In December 2022, baseball’s “Today’s Game Committee” will consider Bonds’ candidacy. That committee consists of 16 members from the National Baseball Hall of Fame, executives, and veteran media members.

The group forms an electorate that considers players no longer eligible for election by the BBWAA.

Many have lumped Bonds in with others in the shameful Steroid era, where writers have repeatedly snubbed players like Sammy Sosa, Roger Clemens, and Mark McGwire.

Unlike Alex Rodriguez, Manny Ramirez, and Jose Canseco, who have either been caught or admitted to using performance-enhancing drugs, Bonds had always denied usage.

Also, he’d never been disciplined for illegal drug use.

However, baseball writers and others point to the year after Bonds’ playing days ended when a federal indictment charged him with perjury obstruction of justice for allegedly lying to a grand jury during the federal government’s investigation of BALCO, a steroid and performance-enhancing drug laboratory in San Francisco.

Leaked testimony revealed he admitted to unknowingly using “the cream” and “the clear,” and a former girlfriend testified that he used steroids for an injury.

But Bonds’ snub appears to run deeper and it cuts with a hint of jealousy and racism.

When Bonds set the all-time home run record, then-Commissioner Bud Selig went out of his way to demean the accomplishment citing alleged but unproven steroid use.

However, a few years earlier, Selig and others cheered McGwire and Sosa’s steroid-fueled assault on the same record.

Baseball writers – the individuals’ tasked with casting Hall of Fame votes – jeered Bonds at every turn. With typical dog whistles, they often described Bonds as “surly,” “aloof,” and having “a bad attitude.”

Bonds mostly ignored the media and its rhetoric, and during 22 years in two of the most challenging parks for hitters – Pittsburgh’s Three Rivers Stadium and San Francisco’s Candlestick Park – he excelled.

That he refused to engage media members only served to anger them, and the dog whistles continued at a relentless pace.

Bonds once explained that the pressure he experienced as a young man on the Pittsburgh Pirates led to his combativeness with the media.

He recognized that he could have done more to better the relationship.

“I’ve created this fire around me, and I’m stuck in it, so I might as well live with the flames,” he stated during a 2016 interview.

Still, with just about a half dozen Black members in the more than 700 member BBWAA, Bonds stands little chance of understanding or recognition for his peerless accomplishments.

“The simple truth is that Barry Bonds is the story of the steroid era. He is a player whose physical gifts knew no limits – and whose desire for something beyond greatness took him to a place he never needed to go,” ESPN Journalist Jeff Passan wrote in favor of Bonds’ election to the Hall of Fame.

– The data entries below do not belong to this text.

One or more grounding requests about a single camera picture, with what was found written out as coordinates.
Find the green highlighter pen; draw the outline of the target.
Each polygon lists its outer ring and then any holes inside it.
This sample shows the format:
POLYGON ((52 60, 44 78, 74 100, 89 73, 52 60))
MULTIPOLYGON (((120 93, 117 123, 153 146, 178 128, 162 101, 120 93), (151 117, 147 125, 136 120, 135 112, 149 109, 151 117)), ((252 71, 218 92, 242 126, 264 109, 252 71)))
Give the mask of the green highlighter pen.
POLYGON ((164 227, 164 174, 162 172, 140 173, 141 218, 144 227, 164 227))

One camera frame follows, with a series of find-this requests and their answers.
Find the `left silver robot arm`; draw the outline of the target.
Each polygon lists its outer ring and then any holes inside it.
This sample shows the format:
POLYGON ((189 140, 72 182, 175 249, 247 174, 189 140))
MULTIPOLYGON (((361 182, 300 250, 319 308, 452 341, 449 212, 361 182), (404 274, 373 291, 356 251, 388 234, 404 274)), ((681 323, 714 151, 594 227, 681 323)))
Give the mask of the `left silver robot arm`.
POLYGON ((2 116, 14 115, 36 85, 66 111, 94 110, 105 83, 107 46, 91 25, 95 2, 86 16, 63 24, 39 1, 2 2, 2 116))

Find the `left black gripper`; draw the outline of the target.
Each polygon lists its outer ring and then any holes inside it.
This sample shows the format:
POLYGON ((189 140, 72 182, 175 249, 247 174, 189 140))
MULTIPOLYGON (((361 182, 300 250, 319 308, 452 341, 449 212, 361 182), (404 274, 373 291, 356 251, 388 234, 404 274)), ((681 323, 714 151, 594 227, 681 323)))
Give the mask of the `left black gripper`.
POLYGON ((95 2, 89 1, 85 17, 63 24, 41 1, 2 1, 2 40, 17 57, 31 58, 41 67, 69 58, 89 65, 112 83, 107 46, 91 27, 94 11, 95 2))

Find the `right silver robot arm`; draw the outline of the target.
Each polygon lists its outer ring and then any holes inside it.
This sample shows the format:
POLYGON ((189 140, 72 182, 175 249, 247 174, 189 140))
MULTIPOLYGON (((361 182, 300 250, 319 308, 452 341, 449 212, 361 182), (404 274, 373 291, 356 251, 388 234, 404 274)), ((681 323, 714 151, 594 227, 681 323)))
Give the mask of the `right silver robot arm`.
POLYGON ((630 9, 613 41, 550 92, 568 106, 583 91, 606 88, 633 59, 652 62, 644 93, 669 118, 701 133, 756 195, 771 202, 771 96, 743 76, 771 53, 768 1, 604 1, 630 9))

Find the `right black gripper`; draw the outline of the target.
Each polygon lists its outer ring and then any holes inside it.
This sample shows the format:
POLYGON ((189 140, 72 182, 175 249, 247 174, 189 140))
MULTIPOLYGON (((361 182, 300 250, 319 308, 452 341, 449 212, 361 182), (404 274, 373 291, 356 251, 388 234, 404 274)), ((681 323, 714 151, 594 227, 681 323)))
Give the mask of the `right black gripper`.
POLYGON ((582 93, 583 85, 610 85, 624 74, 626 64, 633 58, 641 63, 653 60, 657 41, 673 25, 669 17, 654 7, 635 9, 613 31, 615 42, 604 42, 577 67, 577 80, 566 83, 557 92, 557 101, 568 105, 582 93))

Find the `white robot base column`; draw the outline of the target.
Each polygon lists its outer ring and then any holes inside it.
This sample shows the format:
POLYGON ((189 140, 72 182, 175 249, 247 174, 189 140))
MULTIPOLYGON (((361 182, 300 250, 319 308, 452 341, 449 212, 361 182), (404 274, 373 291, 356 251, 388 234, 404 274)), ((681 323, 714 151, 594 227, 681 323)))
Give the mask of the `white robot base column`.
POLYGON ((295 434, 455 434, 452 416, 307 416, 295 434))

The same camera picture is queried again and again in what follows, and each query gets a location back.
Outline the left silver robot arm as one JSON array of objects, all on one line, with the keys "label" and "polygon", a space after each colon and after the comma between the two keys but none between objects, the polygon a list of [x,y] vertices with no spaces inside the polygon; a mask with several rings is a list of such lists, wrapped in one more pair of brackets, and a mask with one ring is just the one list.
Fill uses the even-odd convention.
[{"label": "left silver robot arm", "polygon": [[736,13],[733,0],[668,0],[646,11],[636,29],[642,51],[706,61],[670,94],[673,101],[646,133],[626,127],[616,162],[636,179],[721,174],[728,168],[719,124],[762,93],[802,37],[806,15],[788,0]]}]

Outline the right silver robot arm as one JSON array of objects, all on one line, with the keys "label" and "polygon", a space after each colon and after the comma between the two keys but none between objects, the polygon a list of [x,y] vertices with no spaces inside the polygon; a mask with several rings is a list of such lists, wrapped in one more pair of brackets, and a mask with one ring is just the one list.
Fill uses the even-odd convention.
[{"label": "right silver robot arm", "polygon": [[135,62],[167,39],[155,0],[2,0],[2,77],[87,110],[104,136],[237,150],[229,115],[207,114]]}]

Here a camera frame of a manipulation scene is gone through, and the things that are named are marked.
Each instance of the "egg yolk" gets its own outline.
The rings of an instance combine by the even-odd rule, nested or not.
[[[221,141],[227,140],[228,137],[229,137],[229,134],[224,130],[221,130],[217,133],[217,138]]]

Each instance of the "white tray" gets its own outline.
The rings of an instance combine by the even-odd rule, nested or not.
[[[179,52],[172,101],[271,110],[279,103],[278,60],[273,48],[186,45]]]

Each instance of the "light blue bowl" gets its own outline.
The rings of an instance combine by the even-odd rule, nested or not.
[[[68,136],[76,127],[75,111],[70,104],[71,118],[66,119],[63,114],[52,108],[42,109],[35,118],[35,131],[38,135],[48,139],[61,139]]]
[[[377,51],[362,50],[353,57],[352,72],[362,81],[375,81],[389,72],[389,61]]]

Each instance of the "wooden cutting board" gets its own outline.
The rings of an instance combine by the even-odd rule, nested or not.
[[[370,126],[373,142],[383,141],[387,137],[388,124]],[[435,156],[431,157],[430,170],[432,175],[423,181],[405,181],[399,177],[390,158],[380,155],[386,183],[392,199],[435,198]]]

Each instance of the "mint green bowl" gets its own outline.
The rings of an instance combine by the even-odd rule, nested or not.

“His greed mirrored the league’s: the ceaseless pursuit of bigger, better, more. This is the history that demands to be told, and there is no better place to tell it than in the plaque room at the Hall of Fame.”

Barry Bonds’ Career Statistics: 2,986 games played; 2,227 runs scored; 2,935 hits; 601 doubles; 77 triples; 762 home runs; 514 stolen bases; 2,558 walks; 688 intentional walks; .298 batting average; .444 on base percentage; .607 slugging percentage; 1.051 OPS.